Minister of Finance Dr Nigel Clarke is expected to announce changes today to the Financial Services Commission’s (FSC) board, days after sprint legend Usain Bolt accused the regulatory body of negligence in the $3-billion fraud at Stocks and Securities Limited (SSL).
Bolt, an eight-time Olympic champion, is among dozens of clients whose accounts at the investment firm were defrauded.
Clarke is also set to detail tougher penalties for securities and banking fraud as well as tighter regulations for the industry when he delivers a policy address later today.
A senior Bank of Jamaica official may be among the new additions to the FSC board, The Gleaner has been reliably informed.
However, Clarke declined to comment on the changes when contacted on Sunday.
The reforms come days after the resignation of FSC Executive Director Everton McFarlane, who inherited a 2017 report that flagged SSL for its “culture of non-compliance and mismanagement of client funds”. Janice Holness served in the position from March 2013 to June 2017.
McFarlane’s tenure began in August 2017 and will end on January 31, 2023, when his resignation takes effect.
The explosive eight-page internal report was prepared by the FSC in February 2017 ahead of a meeting with SSL representatives who were trying to convince the regulators not to suspend its licence.
There has been public concern about confidence in securities, but industry experts have insisted that the sector is strong. It is estimated that SSL’s holdings represent two per cent of a $1.4-trillion industry as at September 2022.
Clarke, who succeeded Audley Shaw as finance minister in 2018, told The Gleaner that he had not been informed of the FSC’s challenges with SSL.
“Neither the board of commissioners of the FSC nor its executive director has ever raised SSL with me at any time,” Clarke said Sunday.
At a press conference last Wednesday, McFarlane would not indicate whether then Finance Minister Audley Shaw was informed about the problems plaguing the investment firm.
Efforts to reach Shaw on the matter were unsuccessful as calls to his cell phone went unanswered on Sunday.
The FSC board was chaired by Howard Mitchell between April 2016 and June 2017, the period under which the bombshell report on SSL was prepared, and Jackie Stewart Lechler from July 2017 to September 2021.
Both Stewart Lechler and Mitchell have declined to comment on the SSL scandal.
Section 15 of the Financial Services Act imposes an obligation to secrecy on current or past board members. They face a fine of up to $3 million and a maximum of three months in prison for breaching the law.
The finance minister said that he met with the current FSC board on Friday and was told that by 2021, and over the last year, SSL was never presented to members as an urgent or deteriorating case.
“Rather, they would have been listed as having deficiencies that were steadily being repaired.

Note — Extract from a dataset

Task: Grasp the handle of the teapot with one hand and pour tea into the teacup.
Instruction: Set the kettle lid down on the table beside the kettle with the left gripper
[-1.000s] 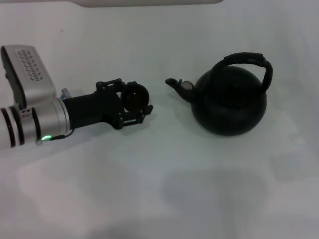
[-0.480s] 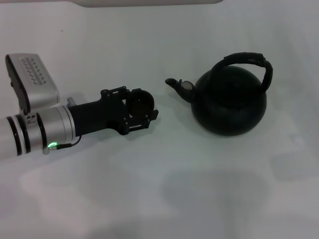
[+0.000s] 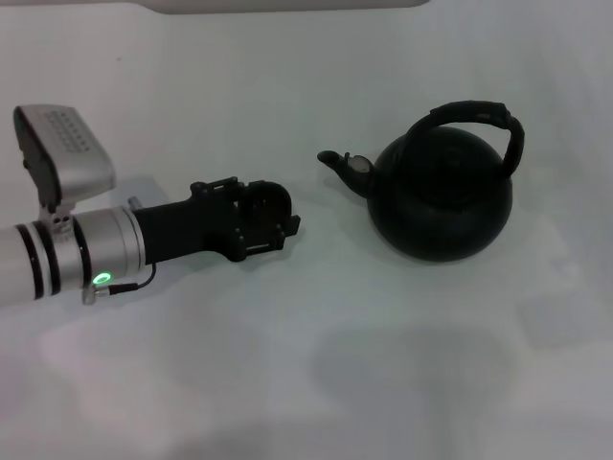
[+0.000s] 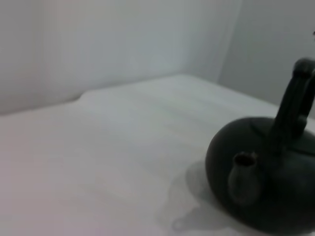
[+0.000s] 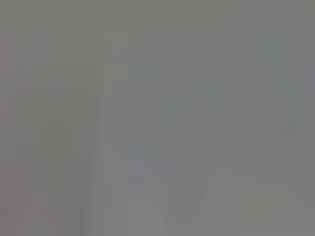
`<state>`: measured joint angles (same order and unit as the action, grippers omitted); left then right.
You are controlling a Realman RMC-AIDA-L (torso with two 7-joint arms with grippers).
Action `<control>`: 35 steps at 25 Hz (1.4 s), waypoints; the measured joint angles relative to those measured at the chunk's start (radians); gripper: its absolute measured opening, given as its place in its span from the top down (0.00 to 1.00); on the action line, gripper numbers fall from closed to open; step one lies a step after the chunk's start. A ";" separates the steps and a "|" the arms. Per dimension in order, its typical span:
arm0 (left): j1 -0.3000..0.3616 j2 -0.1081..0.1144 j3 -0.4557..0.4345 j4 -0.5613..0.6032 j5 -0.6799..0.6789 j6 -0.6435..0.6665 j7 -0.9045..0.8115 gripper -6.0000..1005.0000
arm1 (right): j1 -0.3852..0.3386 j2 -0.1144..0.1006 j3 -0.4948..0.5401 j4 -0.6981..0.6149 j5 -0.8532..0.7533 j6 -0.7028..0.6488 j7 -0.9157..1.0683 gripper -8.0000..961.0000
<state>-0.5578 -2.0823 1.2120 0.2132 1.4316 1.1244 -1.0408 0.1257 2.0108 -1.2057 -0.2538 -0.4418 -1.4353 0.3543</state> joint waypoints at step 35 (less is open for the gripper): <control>-0.044 0.005 0.174 0.047 0.001 -0.106 -0.179 0.29 | -0.008 0.003 -0.025 0.019 0.000 -0.025 0.014 0.22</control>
<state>-0.6019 -2.0772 1.3857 0.2601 1.4328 1.0184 -1.2201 0.1177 2.0137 -1.2310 -0.2348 -0.4418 -1.4602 0.3678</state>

The management’s reporting to the board would have been based on the monitoring of compliance with the directions given to SSL, and the progress towards compliance was assessed as being positive,” said Clarke.
Bolt’s lawyer, Linton Gordon, on Thursday confirmed to The Gleaner that a letter was sent to the FSC, communicating that it was liable for the world 100- and 200-metre record holder’s loss of US$12.7 million and that it had failed to perform its duty in accordance with the Financial Services Commission Act.
The FSC is the statutory body that regulates non-deposit-taking institutions such as SSL.
Gordon argued that the FSC “kept quiet and did not alert the public, including Bolt, to the fact that the company was not operating in a way compliant with the law”.
The FSC had branded SSL, one of 38 licensed security dealers with a market share of less than 2.5 per cent, as a “problem institution”.
McFarlane had said that the FSC found no reason to suspend SSL’s licence.